16.2.4.Troubleshooting SPARQL Queries

A short SPARQL query can be compiled into a long SQL statement, especially if data comes from many quad map patterns. A moderately sized application with 50 tables and 10 columns per table may create thousands of quad map patterns for subjects spanning hundreds of different types. An attempt to "select everything" from Linked Data View of that complexity may easily create 5000 lines of SQL code. Thus it is to be expected that some queries will be rejected even if the same queries would work fine if the RDF data were held as physical quads in default storage, rather than synthesized through an Linked Data View.

In addition, the SQL compiler catches typos efficiently, signalling an error if a table or column name is unknown, efficiently catching typos. SPARQL uses IRIs that are long and sometimes unreadable, but there is no "closed world" schema of the data so a typo in an IRI is not an error; it is simply some other IRI. So a typo in an IRI or in a namespace prefix causes missing bindings of some triple patterns of the query and an incomplete result, but usually no errors are reported. A typo in graph or predicate IRI may cause the SPARQL compiler to generate code that accesses default (quad) storage instead of a relational source or generate empty code that accesses nothing.

The SQL compiler does not signal casting errors when it runs the statement generated from SPARQL, because the generated SQL code contains option (QUIETCAST) . This means that mismatches between expected and actual datatypes of values stay invisible and may cause rounding errors (e.g. integer division instead of floating-point) and even empty joins (due to join conditions that silently return NULL instead of returning a comparison error).

In other words, SPARQL queries are so laconic that there is no room for details that let the compiler distinguish between intent and a bug.

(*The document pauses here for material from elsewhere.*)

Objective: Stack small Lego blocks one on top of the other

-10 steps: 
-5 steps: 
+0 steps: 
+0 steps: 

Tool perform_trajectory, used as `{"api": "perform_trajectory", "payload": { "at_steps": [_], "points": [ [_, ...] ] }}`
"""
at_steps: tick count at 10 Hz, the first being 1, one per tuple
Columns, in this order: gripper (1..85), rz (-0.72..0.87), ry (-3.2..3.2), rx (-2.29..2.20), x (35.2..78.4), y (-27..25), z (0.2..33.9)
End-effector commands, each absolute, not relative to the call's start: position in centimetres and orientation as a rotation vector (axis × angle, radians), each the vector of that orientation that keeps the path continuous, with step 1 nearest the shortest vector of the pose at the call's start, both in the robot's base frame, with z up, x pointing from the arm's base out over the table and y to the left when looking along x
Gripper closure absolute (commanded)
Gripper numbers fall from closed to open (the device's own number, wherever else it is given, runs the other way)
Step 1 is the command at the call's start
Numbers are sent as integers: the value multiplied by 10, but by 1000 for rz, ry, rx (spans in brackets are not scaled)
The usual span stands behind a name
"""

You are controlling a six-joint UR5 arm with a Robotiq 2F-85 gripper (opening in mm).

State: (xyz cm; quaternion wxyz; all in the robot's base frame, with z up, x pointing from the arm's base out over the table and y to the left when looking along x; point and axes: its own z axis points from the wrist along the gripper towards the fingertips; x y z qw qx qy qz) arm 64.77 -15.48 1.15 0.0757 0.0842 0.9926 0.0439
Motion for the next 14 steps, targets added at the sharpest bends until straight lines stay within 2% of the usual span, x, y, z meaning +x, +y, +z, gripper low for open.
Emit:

This masks query complexity, misuse of names and type mismatches. One may make debugging easier by making queries longer.

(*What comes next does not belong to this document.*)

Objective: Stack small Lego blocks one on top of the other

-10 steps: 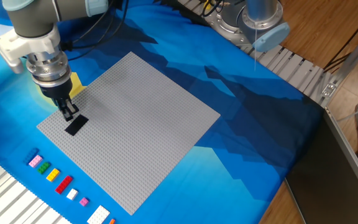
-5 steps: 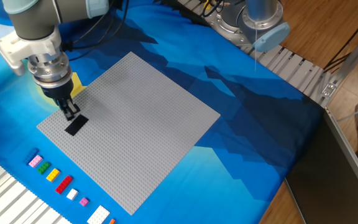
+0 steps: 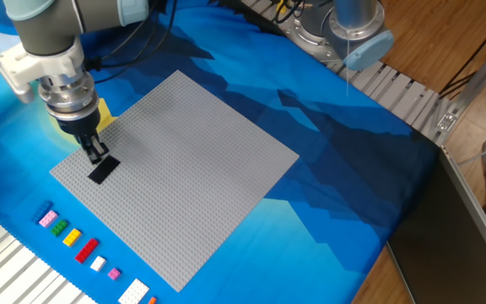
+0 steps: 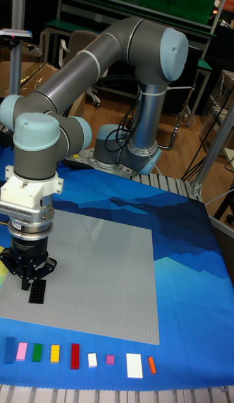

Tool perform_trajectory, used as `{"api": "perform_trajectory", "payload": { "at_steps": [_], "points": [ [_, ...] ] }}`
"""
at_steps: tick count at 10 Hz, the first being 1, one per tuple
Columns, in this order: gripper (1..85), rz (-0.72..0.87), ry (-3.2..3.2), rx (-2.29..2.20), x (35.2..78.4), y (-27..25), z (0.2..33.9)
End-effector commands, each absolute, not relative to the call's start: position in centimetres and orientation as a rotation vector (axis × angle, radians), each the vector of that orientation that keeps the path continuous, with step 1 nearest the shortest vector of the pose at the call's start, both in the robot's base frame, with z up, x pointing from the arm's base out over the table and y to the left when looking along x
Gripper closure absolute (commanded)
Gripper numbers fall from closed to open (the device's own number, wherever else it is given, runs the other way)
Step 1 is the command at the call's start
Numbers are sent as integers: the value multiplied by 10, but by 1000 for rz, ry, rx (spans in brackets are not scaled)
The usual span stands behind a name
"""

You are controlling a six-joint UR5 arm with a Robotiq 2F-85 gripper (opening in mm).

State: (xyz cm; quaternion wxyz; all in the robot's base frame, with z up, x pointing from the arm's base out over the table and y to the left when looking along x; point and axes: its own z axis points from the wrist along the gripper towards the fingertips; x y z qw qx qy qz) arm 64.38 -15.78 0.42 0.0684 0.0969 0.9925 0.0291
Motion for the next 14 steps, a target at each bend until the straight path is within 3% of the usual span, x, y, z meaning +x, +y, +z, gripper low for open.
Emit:
{"api": "perform_trajectory", "payload": {
  "at_steps": [1, 14],
  "points": [
    [847, 100, 2976, 347, 647, -155, 6],
    [847, 87, 2996, 239, 658, -156, 10]
  ]
}}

Two very helpful debugging tools are automatic void variable recognition and plain old code inspection. "Automatic" means "cheap" so the very first step of debugging is to ensure that every triple pattern of the query may in principle return something. This helps in finding typos when the query gets data from Linked Data Views. It also helps when a query tries to join two disjoint sorts of subjects. If the define sql:signal-void-variables 1 directive is placed in the preamble of the SPARQL query, the compiler will signal an error if it finds any triple pattern that cannot bind variables or any variable that is proved to be always unbound. This is especially useful when data are supposed to come from an option (exclusive) or option (soft exclusive) quad map. Without one of these options, the SPARQL compiler will usually bind variables using "physical quads"; the table of physical quads may contain any rows that match any given triple pattern; thus many errors will remain undiscovered. If the name of a quad map pattern is known then it is possible to force the SPARQL compiler to use only that quad map for the whole query or a part of the query. This is possible by using the following syntax:

QUAD MAP quad-map-name { group-pattern }

If some triple pattern inside group-pattern cannot be bound using quad-map-name or one of its descendants then define sql:signal-void-variables 1 will force the compiler to signal the error.

[Note] Note

Although it is technically possible to use QUAD MAP to improve the performance of a query that tries to access redundant Linked Data Views, it is much better to achieve the same effect by providing a more restrictive query or by changing/extending the Linked Data View. If an application relies on this trick then interoperable third-party SPARQL clients may experience problems because they cannot use Virtuoso-specific extensions.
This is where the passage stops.